* _TASK DETAILS_
Go through the entries below. Copy out every line that contains "floor".

--- EXERCISE DATA ---

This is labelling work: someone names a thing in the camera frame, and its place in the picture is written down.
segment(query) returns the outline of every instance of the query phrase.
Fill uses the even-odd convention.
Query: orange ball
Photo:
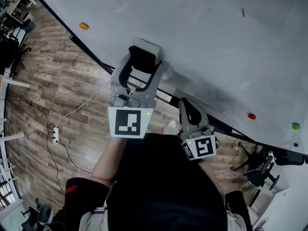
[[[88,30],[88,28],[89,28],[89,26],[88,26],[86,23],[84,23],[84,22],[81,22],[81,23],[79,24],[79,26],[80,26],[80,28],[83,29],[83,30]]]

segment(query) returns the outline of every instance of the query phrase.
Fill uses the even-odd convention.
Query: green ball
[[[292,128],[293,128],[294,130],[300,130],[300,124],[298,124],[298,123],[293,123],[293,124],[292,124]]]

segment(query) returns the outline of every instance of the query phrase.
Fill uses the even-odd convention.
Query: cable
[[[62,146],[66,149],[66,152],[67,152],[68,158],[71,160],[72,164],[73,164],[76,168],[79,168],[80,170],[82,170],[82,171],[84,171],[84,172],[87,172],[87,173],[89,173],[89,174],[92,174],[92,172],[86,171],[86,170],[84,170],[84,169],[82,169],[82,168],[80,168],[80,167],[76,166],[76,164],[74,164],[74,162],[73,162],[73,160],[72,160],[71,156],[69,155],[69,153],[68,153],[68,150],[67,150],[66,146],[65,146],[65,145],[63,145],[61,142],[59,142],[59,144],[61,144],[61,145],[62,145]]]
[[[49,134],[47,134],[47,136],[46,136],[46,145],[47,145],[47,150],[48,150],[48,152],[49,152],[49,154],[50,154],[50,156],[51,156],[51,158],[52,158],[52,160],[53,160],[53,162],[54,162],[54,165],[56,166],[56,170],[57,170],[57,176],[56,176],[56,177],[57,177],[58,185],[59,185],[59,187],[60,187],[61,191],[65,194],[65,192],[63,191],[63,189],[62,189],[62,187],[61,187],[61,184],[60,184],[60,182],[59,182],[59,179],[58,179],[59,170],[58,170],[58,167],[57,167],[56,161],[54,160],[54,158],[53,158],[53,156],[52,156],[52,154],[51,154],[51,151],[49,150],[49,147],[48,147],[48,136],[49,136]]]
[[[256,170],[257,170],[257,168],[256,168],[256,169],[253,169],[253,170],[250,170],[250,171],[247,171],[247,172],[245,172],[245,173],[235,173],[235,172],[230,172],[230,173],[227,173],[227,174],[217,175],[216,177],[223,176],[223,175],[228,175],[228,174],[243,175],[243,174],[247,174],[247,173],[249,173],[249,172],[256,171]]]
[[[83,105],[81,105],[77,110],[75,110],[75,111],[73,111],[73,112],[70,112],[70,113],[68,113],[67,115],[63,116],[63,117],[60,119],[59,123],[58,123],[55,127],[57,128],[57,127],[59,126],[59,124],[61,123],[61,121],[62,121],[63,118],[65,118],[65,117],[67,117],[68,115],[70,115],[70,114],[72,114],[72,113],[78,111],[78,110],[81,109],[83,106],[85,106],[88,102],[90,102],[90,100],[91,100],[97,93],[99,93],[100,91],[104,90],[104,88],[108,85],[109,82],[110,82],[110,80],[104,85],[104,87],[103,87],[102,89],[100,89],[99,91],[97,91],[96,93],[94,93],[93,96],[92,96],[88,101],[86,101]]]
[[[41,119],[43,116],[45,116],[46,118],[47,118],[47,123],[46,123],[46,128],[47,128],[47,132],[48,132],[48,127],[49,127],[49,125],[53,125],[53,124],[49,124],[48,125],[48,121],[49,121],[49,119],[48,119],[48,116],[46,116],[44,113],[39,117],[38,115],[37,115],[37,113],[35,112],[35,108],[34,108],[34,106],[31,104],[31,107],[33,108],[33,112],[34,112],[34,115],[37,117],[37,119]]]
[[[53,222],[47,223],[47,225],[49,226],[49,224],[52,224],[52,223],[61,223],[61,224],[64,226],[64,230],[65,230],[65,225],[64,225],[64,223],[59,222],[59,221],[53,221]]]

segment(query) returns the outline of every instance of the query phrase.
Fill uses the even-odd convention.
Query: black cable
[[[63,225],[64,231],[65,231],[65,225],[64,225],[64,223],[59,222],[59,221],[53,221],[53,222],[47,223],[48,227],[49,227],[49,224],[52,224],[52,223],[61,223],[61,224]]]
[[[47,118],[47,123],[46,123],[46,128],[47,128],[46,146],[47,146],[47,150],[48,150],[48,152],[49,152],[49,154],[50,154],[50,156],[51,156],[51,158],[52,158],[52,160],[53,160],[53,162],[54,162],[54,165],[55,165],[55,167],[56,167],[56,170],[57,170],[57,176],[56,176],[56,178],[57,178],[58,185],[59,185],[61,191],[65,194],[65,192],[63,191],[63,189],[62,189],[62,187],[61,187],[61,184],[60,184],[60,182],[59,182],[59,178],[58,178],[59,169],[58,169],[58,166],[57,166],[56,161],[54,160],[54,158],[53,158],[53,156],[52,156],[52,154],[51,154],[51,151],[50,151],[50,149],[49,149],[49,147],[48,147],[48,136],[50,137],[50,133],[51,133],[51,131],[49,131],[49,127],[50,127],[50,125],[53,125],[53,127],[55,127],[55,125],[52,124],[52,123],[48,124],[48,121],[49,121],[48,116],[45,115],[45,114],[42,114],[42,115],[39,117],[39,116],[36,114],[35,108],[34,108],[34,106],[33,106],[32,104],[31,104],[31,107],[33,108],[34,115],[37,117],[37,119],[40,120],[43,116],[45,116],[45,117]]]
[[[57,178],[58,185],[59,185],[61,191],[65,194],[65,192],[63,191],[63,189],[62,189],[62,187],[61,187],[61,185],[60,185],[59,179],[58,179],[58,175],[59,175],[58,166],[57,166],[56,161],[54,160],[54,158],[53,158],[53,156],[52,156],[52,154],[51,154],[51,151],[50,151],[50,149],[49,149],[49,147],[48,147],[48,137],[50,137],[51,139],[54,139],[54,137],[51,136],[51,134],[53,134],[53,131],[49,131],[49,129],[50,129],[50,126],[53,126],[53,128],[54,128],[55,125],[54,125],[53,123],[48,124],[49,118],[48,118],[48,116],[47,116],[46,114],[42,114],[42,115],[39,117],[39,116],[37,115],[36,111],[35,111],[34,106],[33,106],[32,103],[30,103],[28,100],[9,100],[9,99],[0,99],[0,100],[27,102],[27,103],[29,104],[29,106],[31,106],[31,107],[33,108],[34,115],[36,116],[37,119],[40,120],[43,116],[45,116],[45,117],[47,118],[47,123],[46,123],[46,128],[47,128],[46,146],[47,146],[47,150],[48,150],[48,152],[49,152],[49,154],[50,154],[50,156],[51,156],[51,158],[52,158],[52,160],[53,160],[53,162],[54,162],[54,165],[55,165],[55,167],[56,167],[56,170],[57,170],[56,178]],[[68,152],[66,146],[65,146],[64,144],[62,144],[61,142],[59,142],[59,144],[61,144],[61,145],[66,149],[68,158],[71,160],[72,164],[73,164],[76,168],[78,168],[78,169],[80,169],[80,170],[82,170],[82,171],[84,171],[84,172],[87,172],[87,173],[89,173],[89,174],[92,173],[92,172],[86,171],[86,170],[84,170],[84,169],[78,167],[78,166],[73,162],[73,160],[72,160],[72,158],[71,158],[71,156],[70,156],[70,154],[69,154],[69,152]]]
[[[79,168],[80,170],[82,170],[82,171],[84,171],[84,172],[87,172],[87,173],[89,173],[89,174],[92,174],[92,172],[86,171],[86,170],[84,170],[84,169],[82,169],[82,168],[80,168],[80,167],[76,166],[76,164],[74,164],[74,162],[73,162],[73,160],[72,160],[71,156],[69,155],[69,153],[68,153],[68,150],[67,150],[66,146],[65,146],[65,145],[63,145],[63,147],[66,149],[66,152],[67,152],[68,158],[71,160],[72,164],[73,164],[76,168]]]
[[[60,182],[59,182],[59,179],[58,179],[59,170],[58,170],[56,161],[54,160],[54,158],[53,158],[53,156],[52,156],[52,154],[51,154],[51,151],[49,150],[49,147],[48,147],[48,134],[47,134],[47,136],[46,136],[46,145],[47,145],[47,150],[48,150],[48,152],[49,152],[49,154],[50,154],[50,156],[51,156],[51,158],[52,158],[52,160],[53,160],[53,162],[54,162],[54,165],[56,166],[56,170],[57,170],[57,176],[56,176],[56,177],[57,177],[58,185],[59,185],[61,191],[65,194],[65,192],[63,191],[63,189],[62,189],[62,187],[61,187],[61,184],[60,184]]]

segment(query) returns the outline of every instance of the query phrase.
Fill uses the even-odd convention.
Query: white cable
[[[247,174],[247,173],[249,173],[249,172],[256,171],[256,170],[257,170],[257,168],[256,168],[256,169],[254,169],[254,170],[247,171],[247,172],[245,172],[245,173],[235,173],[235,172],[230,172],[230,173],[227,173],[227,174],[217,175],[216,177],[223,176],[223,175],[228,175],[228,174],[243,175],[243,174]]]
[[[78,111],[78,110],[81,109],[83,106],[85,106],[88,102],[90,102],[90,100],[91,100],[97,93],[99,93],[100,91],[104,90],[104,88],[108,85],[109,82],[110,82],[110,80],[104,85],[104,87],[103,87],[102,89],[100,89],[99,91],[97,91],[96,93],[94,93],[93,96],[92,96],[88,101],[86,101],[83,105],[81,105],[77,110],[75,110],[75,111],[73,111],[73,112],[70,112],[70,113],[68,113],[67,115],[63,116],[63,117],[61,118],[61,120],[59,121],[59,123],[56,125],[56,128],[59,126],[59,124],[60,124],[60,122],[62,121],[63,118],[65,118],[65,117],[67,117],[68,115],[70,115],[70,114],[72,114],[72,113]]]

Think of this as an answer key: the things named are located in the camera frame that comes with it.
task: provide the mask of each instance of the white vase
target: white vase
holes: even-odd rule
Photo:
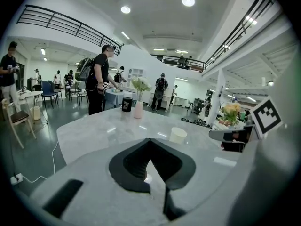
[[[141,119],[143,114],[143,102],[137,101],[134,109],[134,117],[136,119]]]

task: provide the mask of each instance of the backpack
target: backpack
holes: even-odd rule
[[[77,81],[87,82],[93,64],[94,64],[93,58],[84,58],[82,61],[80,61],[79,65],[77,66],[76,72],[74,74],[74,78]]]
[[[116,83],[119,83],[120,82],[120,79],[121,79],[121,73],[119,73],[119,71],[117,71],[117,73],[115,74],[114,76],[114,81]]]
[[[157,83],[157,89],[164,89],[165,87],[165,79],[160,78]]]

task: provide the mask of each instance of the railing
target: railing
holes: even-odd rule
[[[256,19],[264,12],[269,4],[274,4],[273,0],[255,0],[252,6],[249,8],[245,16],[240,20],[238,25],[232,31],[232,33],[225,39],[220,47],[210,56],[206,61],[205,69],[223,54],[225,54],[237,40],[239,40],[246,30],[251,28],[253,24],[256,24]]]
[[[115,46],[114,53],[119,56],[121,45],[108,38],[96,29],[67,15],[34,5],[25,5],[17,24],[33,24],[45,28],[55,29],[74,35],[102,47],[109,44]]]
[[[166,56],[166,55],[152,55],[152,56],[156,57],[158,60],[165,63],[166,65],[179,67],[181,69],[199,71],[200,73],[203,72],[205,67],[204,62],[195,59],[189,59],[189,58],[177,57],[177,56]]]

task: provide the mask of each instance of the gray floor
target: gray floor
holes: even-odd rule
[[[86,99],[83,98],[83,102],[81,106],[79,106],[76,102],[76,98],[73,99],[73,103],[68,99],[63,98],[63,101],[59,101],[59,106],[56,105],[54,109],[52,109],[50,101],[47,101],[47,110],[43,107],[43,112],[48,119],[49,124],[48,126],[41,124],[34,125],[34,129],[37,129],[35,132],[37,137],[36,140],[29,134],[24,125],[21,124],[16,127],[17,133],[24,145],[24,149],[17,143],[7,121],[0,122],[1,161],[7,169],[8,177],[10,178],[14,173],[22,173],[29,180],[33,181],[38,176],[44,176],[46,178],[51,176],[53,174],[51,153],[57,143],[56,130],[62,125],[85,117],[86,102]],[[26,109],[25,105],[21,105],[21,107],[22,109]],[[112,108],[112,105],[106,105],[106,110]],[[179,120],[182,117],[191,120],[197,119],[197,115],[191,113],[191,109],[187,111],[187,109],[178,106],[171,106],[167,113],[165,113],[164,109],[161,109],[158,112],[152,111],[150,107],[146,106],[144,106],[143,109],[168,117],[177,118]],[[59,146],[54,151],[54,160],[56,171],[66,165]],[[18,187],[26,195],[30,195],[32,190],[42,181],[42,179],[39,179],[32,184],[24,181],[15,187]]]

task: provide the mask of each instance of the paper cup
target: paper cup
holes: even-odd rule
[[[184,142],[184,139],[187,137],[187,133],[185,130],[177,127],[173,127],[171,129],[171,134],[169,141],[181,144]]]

---
--- EXERCISE DATA ---

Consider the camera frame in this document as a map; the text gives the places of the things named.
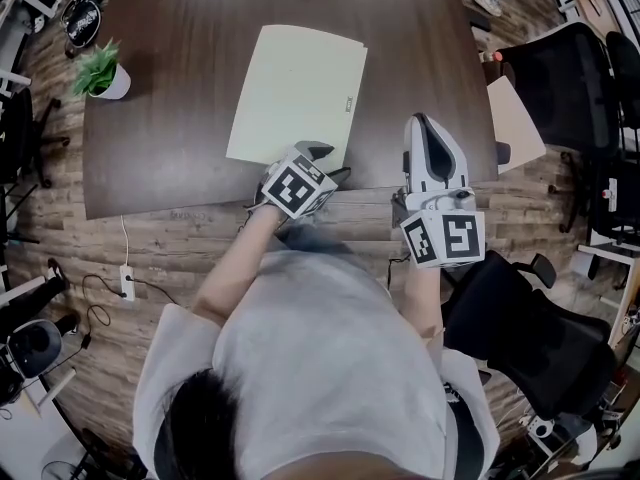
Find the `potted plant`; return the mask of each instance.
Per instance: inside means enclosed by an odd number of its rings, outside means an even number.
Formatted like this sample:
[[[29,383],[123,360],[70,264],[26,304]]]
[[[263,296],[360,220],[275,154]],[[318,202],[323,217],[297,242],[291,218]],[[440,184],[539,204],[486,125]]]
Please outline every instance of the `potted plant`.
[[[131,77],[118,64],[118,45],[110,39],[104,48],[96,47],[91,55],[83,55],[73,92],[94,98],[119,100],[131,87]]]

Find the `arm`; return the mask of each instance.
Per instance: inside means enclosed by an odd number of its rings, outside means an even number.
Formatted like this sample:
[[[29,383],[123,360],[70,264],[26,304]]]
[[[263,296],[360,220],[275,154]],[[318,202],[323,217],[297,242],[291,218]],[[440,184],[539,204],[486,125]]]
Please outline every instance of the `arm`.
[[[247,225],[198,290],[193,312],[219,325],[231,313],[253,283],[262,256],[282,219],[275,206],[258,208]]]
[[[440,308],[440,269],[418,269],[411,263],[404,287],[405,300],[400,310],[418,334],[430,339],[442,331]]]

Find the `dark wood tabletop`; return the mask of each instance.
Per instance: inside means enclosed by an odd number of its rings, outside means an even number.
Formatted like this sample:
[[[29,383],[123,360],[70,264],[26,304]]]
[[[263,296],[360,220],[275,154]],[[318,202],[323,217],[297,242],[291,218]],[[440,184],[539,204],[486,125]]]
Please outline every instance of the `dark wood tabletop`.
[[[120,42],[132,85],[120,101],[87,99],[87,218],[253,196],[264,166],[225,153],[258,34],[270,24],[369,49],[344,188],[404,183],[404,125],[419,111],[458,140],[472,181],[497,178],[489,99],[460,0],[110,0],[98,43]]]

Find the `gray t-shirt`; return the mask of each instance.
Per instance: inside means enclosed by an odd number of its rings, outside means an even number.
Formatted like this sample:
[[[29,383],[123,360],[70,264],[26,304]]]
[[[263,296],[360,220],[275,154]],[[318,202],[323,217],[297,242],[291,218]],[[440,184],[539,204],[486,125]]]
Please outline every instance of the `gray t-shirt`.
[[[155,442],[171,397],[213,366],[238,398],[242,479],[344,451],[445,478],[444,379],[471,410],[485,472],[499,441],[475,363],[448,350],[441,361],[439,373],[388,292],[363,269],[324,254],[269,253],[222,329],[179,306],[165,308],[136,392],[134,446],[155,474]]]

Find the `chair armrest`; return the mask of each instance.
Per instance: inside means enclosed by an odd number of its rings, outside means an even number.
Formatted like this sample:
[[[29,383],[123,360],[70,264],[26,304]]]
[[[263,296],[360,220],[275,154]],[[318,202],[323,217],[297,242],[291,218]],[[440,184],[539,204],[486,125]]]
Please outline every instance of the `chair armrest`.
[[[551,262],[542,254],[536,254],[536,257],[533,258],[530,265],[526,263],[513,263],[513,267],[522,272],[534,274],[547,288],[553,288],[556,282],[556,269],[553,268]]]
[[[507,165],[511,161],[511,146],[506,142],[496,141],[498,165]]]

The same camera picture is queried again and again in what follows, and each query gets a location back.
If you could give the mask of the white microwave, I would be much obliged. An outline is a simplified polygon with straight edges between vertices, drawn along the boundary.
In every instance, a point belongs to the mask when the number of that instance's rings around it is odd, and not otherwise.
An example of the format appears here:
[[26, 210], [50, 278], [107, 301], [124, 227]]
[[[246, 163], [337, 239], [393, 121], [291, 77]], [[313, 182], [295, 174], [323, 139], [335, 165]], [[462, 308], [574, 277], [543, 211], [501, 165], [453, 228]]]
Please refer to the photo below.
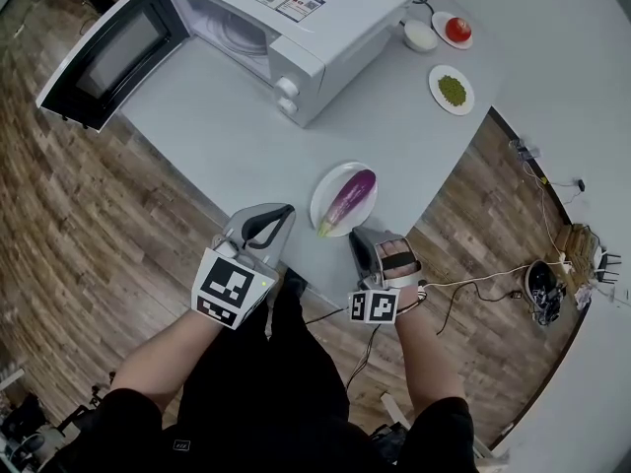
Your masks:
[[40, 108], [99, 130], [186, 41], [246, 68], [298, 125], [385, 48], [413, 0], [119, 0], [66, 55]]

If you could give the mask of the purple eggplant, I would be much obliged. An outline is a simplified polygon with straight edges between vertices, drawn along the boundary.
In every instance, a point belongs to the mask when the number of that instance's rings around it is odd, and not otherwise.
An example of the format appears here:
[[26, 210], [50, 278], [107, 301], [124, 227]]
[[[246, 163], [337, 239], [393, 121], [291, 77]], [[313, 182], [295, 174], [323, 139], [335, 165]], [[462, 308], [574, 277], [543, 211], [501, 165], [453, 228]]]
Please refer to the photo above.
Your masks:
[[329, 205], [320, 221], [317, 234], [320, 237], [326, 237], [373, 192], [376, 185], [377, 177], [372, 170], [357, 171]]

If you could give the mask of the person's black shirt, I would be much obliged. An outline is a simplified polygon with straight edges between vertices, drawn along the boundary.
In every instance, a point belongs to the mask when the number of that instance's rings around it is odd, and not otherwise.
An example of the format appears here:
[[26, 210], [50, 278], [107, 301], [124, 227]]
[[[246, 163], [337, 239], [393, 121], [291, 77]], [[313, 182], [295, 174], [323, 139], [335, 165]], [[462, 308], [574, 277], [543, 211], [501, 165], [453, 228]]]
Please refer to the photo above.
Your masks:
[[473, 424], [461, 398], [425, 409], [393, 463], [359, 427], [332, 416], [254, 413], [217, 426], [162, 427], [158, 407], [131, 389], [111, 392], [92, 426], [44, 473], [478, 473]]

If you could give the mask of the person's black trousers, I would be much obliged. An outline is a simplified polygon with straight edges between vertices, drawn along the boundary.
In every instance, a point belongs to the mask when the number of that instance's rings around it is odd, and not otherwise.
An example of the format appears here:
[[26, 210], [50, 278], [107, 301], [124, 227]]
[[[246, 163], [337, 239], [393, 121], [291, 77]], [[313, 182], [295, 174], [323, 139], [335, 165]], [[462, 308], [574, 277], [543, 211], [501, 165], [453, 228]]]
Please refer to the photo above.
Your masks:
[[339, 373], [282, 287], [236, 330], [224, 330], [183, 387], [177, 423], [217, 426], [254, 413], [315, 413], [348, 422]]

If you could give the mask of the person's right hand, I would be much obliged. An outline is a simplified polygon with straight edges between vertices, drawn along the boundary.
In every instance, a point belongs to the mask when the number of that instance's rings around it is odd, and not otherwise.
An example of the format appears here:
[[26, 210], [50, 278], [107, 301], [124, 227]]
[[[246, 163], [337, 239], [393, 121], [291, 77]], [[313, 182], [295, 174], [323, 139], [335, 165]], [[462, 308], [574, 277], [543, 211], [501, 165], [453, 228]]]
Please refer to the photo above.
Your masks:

---

* _TASK RESPONSE_
task: provide the mask of each instance of the gray floor
target: gray floor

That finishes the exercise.